- Opening Delimiter -

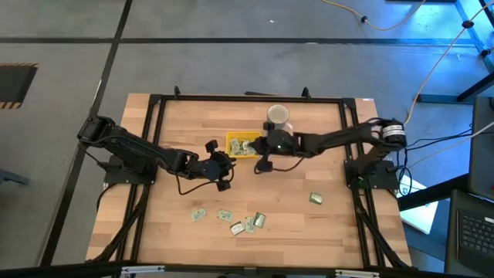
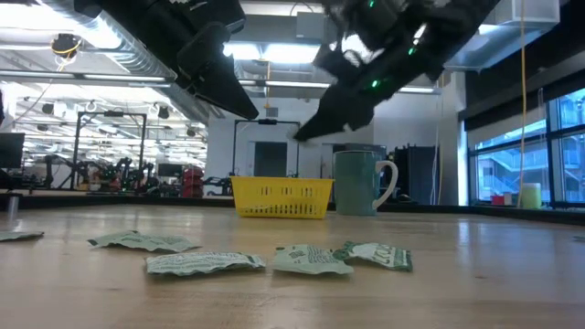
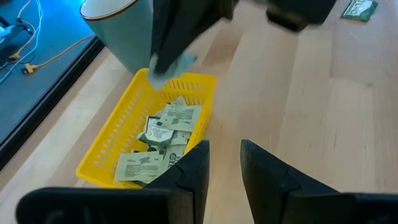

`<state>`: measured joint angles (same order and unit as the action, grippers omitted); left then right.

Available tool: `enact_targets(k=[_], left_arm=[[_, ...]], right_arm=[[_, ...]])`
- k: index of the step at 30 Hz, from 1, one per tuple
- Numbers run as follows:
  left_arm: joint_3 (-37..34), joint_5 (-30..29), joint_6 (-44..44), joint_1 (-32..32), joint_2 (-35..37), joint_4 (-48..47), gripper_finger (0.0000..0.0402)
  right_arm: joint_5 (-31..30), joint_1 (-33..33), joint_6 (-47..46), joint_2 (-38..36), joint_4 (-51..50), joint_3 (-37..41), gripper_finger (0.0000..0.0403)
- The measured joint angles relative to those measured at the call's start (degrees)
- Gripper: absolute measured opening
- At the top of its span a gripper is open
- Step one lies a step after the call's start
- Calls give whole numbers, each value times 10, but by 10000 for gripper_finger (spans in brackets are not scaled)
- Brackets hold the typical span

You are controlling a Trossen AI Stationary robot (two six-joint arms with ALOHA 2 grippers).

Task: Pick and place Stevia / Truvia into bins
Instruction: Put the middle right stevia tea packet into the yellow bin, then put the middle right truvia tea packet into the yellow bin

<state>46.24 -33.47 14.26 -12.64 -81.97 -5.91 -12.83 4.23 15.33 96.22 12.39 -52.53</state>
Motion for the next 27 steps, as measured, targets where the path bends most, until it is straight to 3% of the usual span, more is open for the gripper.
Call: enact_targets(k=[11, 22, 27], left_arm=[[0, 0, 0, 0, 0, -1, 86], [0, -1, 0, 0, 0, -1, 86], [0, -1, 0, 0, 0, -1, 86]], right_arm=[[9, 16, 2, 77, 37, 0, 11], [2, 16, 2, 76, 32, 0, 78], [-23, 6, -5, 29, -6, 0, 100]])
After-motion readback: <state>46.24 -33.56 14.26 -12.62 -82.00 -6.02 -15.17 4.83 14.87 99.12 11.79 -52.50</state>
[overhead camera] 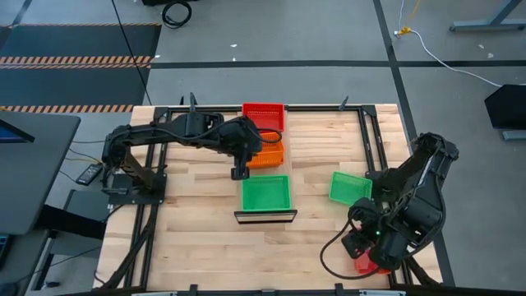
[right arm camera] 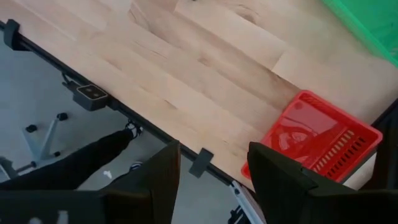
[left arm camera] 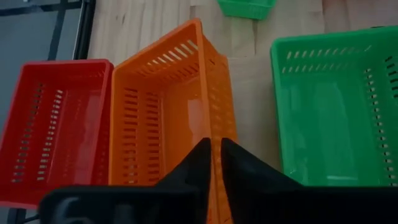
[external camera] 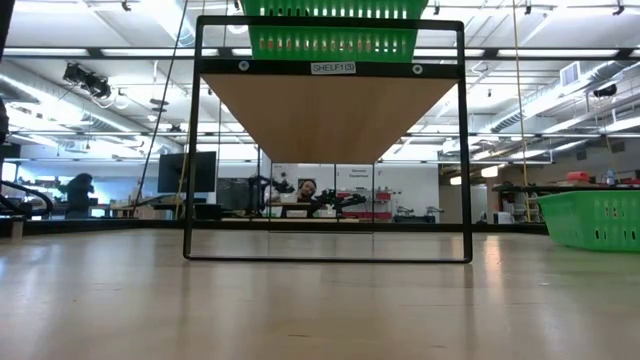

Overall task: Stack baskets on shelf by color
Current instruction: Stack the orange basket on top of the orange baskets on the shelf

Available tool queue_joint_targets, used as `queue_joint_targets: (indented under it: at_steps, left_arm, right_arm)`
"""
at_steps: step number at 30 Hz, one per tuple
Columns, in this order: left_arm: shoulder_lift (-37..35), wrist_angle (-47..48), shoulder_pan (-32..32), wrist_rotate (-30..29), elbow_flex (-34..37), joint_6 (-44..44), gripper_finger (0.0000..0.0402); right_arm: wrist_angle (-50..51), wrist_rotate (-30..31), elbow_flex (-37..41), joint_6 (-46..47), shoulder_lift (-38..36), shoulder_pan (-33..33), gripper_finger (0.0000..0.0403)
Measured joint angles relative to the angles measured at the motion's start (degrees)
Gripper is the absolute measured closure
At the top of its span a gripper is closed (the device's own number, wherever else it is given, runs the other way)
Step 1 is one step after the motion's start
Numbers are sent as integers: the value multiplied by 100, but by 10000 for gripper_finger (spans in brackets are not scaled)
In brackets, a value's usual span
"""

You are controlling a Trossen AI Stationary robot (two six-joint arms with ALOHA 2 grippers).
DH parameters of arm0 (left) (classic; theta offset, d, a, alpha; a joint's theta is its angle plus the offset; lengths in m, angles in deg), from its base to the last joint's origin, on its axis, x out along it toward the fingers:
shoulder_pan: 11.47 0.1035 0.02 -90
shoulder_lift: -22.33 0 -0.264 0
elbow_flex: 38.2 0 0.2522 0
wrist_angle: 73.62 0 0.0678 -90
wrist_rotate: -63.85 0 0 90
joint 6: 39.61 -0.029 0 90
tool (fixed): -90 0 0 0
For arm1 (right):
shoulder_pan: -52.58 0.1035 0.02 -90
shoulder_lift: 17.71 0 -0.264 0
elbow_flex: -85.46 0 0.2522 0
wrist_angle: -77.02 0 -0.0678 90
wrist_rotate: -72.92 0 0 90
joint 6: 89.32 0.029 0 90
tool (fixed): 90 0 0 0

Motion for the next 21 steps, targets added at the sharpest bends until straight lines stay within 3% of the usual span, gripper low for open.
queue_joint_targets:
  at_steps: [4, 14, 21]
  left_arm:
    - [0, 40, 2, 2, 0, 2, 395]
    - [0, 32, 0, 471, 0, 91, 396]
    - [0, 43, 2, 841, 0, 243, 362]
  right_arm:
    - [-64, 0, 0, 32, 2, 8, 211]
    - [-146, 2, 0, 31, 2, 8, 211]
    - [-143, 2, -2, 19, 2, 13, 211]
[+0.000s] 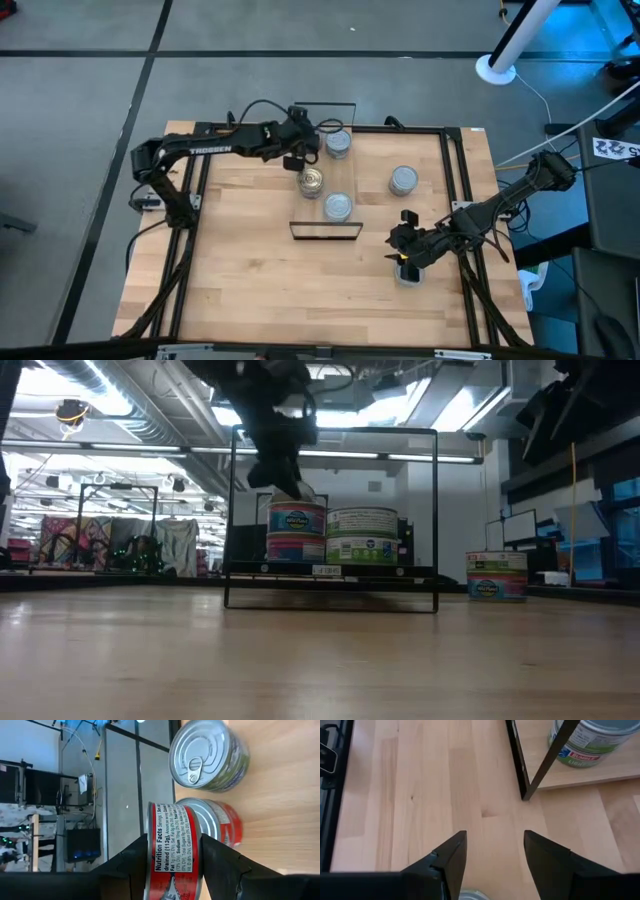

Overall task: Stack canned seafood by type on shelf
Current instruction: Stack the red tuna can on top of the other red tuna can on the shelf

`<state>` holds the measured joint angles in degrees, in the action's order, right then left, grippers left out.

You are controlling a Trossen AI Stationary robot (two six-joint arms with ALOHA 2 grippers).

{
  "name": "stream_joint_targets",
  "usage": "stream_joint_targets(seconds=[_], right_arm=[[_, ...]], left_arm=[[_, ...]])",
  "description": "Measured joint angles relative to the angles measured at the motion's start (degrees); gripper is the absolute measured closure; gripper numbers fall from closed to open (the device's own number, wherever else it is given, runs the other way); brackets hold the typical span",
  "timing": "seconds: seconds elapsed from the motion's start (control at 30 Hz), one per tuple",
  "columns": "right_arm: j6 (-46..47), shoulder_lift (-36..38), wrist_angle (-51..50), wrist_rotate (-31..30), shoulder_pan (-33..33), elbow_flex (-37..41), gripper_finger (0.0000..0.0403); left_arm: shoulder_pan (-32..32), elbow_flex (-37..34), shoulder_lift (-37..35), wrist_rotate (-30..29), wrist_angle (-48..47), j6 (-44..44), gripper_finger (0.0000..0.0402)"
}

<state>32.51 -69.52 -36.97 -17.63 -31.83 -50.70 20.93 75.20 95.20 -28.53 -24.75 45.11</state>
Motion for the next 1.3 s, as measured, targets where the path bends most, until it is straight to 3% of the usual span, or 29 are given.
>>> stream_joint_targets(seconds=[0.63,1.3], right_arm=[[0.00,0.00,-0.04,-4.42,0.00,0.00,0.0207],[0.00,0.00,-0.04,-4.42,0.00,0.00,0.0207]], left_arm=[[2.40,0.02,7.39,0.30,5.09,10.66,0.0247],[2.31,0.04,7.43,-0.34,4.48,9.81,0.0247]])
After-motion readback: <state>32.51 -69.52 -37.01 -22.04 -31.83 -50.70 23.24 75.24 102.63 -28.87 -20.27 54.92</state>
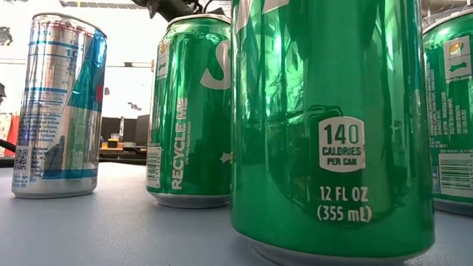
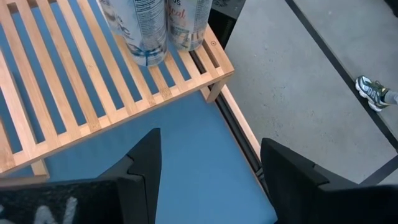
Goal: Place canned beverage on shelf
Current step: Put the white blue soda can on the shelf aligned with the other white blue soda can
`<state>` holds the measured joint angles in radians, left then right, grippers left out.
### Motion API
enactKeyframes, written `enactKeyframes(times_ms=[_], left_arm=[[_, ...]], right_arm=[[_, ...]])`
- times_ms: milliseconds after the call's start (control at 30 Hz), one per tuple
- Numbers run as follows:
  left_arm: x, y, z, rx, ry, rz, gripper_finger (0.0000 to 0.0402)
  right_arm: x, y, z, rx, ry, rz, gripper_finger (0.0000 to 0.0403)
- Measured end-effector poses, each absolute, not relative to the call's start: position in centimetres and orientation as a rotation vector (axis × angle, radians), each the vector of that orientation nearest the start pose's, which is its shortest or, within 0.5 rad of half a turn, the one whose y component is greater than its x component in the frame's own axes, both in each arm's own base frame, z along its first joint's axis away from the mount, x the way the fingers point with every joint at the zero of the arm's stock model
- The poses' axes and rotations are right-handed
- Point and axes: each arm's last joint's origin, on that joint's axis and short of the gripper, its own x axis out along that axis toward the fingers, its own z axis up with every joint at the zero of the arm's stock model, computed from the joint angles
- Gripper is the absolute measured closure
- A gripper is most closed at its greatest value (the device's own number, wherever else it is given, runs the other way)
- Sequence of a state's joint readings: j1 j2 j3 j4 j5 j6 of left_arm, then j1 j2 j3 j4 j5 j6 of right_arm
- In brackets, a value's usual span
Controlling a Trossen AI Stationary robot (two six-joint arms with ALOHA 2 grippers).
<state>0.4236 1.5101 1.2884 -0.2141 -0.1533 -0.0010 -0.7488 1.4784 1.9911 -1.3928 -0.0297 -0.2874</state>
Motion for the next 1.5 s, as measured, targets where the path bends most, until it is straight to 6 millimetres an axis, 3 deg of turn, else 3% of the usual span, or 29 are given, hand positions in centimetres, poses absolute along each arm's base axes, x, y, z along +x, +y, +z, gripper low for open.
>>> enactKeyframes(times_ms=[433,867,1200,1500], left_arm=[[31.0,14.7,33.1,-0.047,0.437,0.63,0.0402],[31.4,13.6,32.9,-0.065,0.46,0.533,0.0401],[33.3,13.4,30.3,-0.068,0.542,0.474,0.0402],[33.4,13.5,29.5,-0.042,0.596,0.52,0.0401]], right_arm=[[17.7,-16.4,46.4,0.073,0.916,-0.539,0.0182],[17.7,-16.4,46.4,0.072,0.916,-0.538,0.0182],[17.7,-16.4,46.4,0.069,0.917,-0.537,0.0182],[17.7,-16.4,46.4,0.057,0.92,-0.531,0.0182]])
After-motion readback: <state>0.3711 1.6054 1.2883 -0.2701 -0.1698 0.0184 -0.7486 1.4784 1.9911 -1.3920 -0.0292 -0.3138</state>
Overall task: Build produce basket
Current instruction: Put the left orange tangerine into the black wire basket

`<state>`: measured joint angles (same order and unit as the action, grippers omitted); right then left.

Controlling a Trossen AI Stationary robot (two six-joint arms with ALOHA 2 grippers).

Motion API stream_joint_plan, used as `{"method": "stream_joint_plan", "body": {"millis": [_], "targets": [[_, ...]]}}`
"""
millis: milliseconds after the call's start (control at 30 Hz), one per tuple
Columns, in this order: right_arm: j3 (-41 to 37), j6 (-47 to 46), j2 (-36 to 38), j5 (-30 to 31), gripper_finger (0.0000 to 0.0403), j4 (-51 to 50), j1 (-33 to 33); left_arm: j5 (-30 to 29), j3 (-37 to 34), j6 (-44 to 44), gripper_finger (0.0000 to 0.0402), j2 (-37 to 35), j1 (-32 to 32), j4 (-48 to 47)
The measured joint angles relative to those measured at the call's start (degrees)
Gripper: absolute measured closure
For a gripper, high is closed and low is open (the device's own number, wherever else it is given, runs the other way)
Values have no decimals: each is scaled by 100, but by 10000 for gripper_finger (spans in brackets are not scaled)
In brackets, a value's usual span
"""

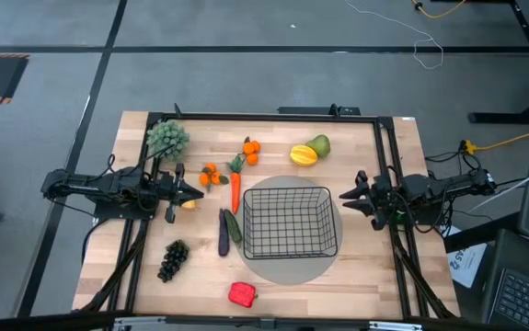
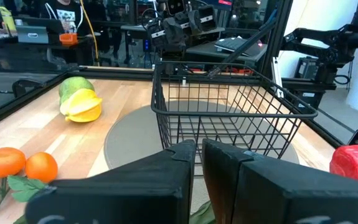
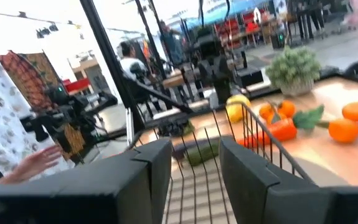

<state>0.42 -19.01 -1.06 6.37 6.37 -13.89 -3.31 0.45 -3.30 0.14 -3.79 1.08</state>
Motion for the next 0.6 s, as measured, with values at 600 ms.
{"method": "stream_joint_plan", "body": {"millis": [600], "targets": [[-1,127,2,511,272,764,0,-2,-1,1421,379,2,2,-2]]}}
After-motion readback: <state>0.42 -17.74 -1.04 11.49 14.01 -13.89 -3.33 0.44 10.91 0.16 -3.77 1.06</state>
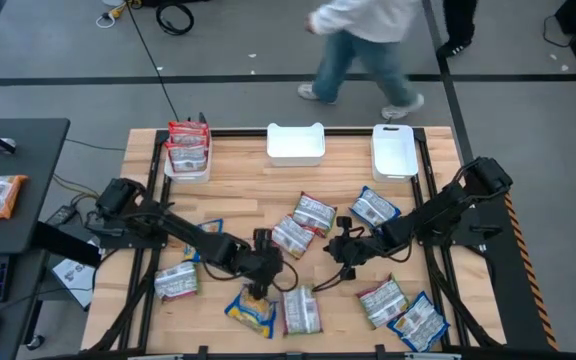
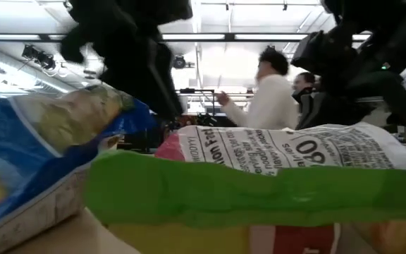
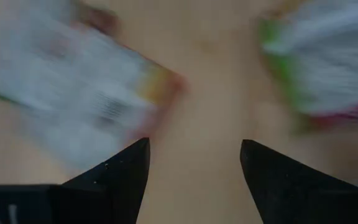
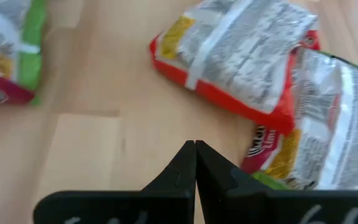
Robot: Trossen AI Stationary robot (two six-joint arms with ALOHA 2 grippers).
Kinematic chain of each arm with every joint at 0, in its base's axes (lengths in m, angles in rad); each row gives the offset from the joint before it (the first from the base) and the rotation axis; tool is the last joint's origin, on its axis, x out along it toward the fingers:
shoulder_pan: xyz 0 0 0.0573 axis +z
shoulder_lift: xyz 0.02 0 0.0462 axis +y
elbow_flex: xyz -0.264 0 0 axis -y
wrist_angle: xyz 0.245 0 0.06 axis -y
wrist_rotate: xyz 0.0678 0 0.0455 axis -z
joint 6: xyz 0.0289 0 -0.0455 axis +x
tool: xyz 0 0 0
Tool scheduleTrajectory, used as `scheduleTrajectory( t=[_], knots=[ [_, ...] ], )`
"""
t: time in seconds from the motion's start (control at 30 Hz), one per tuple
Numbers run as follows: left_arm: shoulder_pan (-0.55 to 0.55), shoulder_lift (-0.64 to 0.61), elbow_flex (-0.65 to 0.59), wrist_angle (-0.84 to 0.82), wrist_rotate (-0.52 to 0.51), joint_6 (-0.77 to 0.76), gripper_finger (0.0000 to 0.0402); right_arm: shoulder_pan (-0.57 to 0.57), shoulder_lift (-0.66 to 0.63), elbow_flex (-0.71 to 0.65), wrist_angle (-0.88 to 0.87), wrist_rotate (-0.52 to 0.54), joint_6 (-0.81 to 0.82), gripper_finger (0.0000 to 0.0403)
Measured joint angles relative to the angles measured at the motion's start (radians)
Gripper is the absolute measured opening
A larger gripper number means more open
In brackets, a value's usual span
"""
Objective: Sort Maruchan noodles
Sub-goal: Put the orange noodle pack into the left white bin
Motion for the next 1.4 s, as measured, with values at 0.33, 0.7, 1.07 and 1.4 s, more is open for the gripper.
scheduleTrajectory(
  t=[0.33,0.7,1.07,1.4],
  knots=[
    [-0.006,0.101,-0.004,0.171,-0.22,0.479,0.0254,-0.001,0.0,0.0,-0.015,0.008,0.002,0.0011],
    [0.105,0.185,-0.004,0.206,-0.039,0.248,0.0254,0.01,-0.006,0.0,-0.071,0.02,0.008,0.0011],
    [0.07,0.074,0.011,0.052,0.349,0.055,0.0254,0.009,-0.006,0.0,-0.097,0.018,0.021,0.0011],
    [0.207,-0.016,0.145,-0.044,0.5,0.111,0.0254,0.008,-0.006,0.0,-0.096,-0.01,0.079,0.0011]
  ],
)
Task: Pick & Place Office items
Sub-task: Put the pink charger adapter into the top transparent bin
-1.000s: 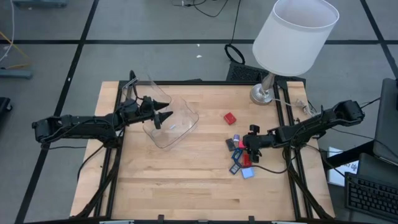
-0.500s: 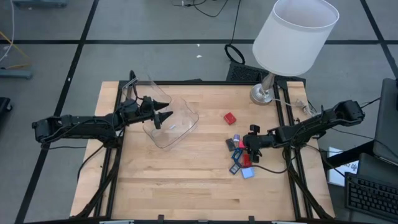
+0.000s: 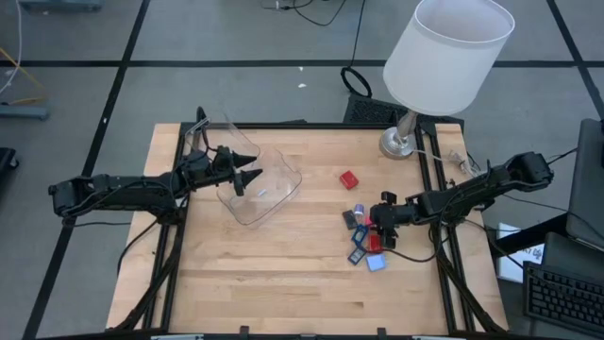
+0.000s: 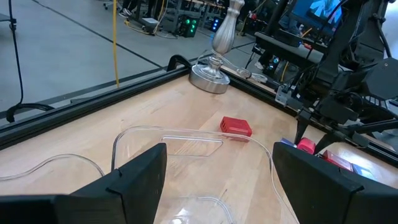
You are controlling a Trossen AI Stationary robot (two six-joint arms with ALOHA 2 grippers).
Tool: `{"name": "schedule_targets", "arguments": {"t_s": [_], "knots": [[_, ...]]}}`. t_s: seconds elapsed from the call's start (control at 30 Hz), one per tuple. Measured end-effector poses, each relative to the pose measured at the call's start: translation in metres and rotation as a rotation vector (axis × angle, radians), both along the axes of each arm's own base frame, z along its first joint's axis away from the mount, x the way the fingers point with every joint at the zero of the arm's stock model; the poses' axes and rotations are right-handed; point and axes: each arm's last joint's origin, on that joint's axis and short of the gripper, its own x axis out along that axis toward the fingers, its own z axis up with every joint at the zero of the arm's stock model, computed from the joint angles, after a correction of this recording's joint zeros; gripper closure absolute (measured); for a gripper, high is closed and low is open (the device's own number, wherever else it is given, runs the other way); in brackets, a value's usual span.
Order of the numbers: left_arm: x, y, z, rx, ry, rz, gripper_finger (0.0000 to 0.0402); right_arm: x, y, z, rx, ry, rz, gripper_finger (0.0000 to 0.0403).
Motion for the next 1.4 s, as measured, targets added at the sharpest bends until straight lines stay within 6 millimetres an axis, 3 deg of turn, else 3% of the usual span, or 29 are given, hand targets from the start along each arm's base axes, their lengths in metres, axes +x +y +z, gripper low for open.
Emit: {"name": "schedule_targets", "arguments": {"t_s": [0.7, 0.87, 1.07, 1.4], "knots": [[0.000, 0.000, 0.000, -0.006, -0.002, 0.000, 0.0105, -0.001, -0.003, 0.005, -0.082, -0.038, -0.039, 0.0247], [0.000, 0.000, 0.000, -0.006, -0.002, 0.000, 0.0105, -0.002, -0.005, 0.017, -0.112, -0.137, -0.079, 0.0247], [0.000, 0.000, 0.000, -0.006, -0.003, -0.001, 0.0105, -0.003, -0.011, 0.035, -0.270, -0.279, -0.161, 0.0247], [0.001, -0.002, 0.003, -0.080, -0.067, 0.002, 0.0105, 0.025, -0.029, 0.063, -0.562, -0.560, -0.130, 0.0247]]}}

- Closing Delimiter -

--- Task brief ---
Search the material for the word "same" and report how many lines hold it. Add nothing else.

--- Written answer ---
2